04 de dezembro de 2014

O candidato ao governo do Ceará  Camilo Santana (PT), apoiado pelo então governador Cid Gomes (Pros), vez por outra assegurava que só prometeria o que pudesse cumprir. A mensagem era cristalina: as finanças estariam em ordem e o candidato oficial teria a vantagem de conhecer em detalhes a situação das contas públicas estaduais.

Depois, o governador eleito Camilo Santana, já nas primeiras semanas de trabalho na transição para a nova gestão, passou a falar em corte de gastos, a viajar para Brasília em busca de recursos e a defender a volta da CPMF. Enquanto isso, o ainda governador Cid Gomes cuida da própria vida nos Estados Unidos.

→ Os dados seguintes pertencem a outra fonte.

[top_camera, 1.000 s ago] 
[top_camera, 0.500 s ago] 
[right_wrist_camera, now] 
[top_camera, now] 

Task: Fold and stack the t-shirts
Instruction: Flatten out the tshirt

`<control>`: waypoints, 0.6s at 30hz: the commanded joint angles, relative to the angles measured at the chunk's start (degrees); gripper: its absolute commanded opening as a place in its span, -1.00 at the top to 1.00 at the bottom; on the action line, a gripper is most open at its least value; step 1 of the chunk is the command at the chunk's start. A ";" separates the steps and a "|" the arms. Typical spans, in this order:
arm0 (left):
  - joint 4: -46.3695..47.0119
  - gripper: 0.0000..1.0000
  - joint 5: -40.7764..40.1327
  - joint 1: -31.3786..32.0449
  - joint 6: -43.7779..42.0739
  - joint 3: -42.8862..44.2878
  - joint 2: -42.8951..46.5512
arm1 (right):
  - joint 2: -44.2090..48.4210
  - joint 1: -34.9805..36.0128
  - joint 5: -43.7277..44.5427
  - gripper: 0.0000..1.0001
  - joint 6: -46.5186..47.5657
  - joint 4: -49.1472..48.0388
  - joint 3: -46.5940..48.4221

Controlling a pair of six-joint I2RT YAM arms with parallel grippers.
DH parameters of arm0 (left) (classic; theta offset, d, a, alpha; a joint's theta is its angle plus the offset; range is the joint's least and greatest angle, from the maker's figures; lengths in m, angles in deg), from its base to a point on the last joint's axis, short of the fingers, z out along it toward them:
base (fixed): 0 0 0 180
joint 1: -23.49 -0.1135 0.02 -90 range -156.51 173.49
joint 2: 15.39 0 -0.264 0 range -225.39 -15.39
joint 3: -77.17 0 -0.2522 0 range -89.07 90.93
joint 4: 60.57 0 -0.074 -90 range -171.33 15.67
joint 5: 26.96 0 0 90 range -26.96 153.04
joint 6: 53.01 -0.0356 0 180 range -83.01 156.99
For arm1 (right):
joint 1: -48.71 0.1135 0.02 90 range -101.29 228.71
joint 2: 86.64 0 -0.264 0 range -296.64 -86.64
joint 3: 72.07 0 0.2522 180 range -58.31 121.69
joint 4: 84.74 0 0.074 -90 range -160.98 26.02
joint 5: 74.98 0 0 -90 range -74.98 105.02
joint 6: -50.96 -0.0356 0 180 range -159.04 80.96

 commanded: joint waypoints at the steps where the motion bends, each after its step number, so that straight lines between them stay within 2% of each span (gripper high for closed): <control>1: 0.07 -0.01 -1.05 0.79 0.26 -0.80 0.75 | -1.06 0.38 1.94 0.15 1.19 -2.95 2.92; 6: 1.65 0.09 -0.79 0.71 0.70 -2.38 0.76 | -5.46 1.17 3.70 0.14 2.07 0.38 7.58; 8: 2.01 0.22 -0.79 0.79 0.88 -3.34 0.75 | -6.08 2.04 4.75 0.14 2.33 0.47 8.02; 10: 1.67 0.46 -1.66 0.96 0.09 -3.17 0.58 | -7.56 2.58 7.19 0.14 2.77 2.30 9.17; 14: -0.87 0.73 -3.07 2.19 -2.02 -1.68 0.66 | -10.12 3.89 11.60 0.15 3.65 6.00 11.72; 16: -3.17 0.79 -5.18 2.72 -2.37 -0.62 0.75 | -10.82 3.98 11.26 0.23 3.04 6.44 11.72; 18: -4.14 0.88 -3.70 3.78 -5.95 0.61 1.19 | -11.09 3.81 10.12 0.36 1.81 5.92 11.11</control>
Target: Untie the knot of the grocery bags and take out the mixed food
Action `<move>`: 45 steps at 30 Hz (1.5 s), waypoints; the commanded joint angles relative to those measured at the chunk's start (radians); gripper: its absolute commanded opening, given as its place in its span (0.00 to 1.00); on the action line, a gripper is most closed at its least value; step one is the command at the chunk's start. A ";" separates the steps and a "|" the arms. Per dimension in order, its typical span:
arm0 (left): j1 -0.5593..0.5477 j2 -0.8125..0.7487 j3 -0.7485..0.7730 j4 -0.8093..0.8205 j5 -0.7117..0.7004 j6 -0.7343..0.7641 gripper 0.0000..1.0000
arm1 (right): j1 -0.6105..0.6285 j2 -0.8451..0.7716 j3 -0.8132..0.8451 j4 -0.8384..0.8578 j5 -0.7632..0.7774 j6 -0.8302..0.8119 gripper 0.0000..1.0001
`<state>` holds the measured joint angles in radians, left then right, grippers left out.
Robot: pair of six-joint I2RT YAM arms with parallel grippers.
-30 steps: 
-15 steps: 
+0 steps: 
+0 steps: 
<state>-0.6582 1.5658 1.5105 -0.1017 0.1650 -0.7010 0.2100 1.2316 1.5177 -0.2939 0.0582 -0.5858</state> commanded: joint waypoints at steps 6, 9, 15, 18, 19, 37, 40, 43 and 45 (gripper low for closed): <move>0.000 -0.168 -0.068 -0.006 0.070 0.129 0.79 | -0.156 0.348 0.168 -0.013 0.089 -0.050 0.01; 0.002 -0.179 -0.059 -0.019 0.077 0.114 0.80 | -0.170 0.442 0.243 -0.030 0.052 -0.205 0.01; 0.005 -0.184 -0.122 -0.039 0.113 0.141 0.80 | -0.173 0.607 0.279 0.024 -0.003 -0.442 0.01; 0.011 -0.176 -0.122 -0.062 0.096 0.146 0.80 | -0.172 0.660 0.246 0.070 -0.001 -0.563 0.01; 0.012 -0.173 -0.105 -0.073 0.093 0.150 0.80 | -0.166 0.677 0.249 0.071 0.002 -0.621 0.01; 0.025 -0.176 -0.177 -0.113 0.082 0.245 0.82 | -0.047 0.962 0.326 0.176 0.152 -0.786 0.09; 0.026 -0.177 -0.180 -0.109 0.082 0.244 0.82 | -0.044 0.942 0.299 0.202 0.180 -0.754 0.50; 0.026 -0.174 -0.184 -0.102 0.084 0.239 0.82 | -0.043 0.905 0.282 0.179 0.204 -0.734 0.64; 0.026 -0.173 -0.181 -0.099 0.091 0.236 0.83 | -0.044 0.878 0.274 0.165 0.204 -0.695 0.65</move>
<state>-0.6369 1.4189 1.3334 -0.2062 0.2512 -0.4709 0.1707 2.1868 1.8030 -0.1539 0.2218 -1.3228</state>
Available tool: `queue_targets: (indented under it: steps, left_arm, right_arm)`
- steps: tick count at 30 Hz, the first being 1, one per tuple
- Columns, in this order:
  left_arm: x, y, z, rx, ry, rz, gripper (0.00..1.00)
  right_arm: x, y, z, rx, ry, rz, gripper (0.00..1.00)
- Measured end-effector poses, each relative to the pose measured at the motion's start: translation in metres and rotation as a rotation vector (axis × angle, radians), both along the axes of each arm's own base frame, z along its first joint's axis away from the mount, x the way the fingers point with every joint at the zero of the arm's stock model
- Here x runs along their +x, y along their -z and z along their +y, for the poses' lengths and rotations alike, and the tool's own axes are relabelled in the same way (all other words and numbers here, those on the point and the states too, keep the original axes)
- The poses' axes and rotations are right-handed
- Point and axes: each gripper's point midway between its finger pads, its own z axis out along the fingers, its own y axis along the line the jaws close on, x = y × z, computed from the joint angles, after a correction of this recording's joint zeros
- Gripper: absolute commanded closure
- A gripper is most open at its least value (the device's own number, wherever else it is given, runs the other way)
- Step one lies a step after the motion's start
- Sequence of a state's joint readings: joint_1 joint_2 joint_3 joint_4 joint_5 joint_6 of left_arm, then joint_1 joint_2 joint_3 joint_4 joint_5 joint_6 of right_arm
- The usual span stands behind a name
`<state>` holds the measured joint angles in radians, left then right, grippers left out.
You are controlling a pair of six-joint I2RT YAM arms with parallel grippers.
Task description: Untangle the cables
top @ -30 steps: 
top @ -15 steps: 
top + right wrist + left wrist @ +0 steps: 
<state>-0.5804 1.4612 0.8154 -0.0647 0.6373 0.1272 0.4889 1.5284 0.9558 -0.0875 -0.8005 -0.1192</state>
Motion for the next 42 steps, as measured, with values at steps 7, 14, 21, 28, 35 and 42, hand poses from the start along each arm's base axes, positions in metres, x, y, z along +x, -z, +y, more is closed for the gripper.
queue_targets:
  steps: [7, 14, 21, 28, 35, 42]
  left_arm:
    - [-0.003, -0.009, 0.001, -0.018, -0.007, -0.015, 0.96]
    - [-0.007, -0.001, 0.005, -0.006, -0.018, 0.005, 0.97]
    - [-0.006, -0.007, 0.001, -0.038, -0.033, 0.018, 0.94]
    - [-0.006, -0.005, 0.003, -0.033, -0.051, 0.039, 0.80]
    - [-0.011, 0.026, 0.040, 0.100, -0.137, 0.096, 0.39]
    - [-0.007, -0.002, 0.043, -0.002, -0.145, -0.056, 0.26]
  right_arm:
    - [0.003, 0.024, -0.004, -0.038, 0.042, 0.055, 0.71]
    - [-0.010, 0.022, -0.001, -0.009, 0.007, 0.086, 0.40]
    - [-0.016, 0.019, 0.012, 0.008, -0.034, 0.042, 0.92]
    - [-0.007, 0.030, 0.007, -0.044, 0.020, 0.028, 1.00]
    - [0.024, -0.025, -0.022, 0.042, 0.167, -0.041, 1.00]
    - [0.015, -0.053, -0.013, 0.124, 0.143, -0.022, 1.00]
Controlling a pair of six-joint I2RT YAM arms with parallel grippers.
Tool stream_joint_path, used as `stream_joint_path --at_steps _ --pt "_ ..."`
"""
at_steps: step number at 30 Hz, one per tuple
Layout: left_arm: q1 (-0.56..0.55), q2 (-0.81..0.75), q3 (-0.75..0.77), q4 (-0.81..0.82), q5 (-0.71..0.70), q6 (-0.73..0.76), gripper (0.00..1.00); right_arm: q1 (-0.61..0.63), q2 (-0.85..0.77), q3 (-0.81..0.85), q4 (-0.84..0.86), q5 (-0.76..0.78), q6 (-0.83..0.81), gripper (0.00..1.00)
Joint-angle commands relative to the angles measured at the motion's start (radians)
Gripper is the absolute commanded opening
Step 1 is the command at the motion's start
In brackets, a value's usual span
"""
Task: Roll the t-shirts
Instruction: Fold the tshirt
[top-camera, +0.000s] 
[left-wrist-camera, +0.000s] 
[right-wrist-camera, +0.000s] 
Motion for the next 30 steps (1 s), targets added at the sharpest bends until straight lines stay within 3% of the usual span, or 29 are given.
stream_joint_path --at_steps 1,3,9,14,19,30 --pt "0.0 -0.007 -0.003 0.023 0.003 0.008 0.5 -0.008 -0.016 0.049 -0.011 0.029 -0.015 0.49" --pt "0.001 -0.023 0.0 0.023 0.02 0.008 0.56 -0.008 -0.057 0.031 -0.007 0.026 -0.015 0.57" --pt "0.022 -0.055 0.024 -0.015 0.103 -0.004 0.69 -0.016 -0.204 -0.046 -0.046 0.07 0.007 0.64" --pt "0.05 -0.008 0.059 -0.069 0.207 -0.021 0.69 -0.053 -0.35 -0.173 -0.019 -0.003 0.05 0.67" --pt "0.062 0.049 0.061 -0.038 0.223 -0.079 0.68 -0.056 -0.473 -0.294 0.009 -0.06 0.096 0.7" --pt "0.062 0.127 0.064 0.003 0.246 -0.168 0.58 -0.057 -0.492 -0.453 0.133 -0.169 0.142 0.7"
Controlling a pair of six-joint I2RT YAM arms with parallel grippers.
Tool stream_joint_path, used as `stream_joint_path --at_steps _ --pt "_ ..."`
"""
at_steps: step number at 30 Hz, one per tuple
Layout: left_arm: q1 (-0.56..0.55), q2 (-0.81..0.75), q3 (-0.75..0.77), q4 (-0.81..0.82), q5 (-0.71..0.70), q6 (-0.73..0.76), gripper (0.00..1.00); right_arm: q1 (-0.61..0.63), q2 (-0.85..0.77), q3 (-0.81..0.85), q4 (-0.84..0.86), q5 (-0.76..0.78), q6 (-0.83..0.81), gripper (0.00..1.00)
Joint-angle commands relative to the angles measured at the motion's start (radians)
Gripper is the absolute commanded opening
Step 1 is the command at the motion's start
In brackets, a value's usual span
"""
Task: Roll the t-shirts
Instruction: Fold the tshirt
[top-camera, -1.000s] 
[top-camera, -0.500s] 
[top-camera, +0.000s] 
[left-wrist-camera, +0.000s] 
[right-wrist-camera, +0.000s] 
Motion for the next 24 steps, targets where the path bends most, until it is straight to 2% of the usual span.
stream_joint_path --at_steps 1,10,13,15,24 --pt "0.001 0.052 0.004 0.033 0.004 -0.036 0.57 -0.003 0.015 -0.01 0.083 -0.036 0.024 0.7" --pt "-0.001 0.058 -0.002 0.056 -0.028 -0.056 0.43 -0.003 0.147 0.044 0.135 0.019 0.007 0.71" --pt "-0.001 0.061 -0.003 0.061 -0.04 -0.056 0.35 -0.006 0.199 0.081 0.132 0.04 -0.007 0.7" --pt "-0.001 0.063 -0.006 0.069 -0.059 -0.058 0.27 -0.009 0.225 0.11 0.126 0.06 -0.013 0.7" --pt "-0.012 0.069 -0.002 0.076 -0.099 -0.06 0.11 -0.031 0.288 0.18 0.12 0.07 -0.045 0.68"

O recado é claro: o cobertor é pequeno para cobrir os pés e a cabeça ao mesmo tempo.

Do otimismo à aflição
Como explicar a mudança de candidato otimista para futuro gestor aflito? Tudo indica que para Camilo cumprir o que prometeu, será preciso mais dinheiro do que se imaginou. Com a economia paralisada e a projeção de anos ruins pela frente, a estimativa de receita não acompanha a demanda de investimentos e custeio.

Obras e ações da atual gestão, muitas ainda em andamento, necessitarão de novos recursos para funcionarem adequadamente. Ter dinheiro para construir um hospital regional, por exemplo, é uma coisa. São R$ 120 milhões. Outra bem diferente é ter previsão orçamentária de longo prazo para manter esses equipamentos: são R$ 110 milhões POR ANO! Bastaram algumas reuniões para Camilo ter a real dimensão da roubada em que se meteu.

No limite
Para se ter uma ideia, o jornal O Globo mostrou nesta semana que o Ceará está na chamada “zona de risco” da Lei de Responsabilidade Fiscal, quando os gastos com a folha de pagamento atingem 44,1% da receita. O limite é de 49%. Em outras palavras, Camilo, futuro governador em exercício, sabe que existe pouca margem para aumentos e contratações.

Governistas podem alegar que a situação se repete em outros estados. É verdade, embora todos dissessem que por aqui as coisas eram diferentes. Podem afirmar ainda que o compromisso com o rigor fiscal é salutar em qualquer momento. É verdade também e Camilo acerta ao mirar nas despesas e ao procurar mais recursos. O problema é que essa realidade e essa disposição somente foram admitidas depois das eleições. Até lá, tudo era possível: mais hospitais, delegacias, etc., etc. Não é por aí e o buraco é mais embaixo. E como é aliado da gestão Cid e da presidente Dilma, Camilo ainda tem que tentar desatar esse nó sem reclamar da herança que recebe.

No final, como sempre, é melhor o contribuinte preparar os bolsos.